The cool reception from my friend matched the evening air. Shadows of nearby trees had grown long and I was pretty certain that we should have passed Kokiri Forest hours ago.
“Are we going to reach Lake Hylia on time?”
“Nope.” She kept her eyes on the road.
“Because of me?”
My heart sank, every success business knew that late deliveries and profit did not mix. “I’m sorry, I did not mean to cause such inconvenience.” I scrambled over the bench to sit beside her. Only now aware that I still did not have any shoes and socks on. I wiggled my toes, trying to think of a way to make things right. “I could reimburse you?”
“I don’t want your rupees.” Yasei snapped the reins again and the wagon moved even faster.
“Then let me explain to Dr Mizumi what happened, it is my fault after all.”
“Got that right,” she agreed.
“Better not, I heard he keeps a pet shark in his lakeside laboratory. He might throw you in, can never be too careful with scientists, they get some funny ideas sometimes.”

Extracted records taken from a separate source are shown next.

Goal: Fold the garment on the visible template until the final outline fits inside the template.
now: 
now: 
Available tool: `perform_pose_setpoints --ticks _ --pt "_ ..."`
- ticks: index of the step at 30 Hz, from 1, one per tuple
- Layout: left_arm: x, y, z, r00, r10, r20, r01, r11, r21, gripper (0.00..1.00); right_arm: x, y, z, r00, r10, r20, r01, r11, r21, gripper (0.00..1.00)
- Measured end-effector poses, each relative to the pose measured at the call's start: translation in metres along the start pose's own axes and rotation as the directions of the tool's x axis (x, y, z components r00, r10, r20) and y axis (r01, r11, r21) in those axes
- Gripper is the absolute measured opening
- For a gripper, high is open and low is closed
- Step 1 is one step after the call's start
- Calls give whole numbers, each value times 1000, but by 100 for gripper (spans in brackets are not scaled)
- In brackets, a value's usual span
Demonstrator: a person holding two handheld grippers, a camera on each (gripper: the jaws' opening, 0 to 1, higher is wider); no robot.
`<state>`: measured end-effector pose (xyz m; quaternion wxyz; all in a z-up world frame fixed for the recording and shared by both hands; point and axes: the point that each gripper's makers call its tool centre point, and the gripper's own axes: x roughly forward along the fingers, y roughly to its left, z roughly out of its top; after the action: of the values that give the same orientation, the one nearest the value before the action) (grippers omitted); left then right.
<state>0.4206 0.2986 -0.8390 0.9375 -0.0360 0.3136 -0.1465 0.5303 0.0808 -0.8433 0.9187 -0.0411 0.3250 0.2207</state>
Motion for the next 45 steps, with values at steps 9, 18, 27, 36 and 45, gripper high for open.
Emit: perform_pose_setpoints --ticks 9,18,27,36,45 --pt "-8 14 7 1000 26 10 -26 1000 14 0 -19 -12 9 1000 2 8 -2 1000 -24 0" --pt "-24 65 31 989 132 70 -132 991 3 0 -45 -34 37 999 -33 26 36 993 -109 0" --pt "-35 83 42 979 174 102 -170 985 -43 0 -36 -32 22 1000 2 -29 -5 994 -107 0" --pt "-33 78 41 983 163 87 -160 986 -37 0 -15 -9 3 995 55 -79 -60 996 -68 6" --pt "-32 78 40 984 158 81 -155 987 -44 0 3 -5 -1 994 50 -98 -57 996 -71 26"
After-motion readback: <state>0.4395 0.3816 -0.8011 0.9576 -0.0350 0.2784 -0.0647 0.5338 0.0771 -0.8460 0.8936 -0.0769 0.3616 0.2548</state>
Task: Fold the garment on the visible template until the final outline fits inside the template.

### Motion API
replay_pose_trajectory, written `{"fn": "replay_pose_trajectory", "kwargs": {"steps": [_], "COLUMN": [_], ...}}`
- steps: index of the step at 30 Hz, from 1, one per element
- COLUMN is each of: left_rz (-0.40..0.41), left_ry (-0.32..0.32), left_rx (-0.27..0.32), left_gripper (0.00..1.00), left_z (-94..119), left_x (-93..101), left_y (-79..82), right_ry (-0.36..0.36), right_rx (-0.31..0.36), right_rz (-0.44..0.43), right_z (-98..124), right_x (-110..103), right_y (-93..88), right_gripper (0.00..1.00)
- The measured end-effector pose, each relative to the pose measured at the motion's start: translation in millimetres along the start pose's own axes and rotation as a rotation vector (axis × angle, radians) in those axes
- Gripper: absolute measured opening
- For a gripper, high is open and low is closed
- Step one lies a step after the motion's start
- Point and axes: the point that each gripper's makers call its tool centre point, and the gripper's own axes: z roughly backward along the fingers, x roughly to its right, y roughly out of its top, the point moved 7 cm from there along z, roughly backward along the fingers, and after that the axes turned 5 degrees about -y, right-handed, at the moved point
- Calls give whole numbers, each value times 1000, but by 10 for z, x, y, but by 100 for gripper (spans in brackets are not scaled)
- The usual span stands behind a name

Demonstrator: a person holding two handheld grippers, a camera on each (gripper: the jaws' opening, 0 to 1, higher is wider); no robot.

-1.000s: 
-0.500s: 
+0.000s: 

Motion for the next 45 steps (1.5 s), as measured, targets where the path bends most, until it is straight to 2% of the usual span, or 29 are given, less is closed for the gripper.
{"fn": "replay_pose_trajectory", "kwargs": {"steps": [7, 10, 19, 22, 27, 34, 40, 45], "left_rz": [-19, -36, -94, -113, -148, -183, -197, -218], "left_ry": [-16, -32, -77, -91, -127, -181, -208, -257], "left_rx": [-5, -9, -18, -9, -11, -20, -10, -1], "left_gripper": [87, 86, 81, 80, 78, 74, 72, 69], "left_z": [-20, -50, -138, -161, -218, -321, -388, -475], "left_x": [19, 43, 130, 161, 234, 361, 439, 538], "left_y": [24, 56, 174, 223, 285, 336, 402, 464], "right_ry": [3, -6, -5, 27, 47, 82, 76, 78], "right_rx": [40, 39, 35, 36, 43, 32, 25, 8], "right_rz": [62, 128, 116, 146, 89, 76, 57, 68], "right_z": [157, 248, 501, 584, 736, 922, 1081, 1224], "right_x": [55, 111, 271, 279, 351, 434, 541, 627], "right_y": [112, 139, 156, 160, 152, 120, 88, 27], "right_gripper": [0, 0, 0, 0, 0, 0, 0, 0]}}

More and more I began to understand that out here in Hyrule Field, danger seemed to come from anything, anywhere, and anyone. I began to pine for my Happy Mask Shop, where my worries had been of a less life-threatening nature. Painting masks an exact shade of taffy pink for example. How long had we been on the road? Less than a day? I hung my head. Life as a travelling merchant was far too exhausting.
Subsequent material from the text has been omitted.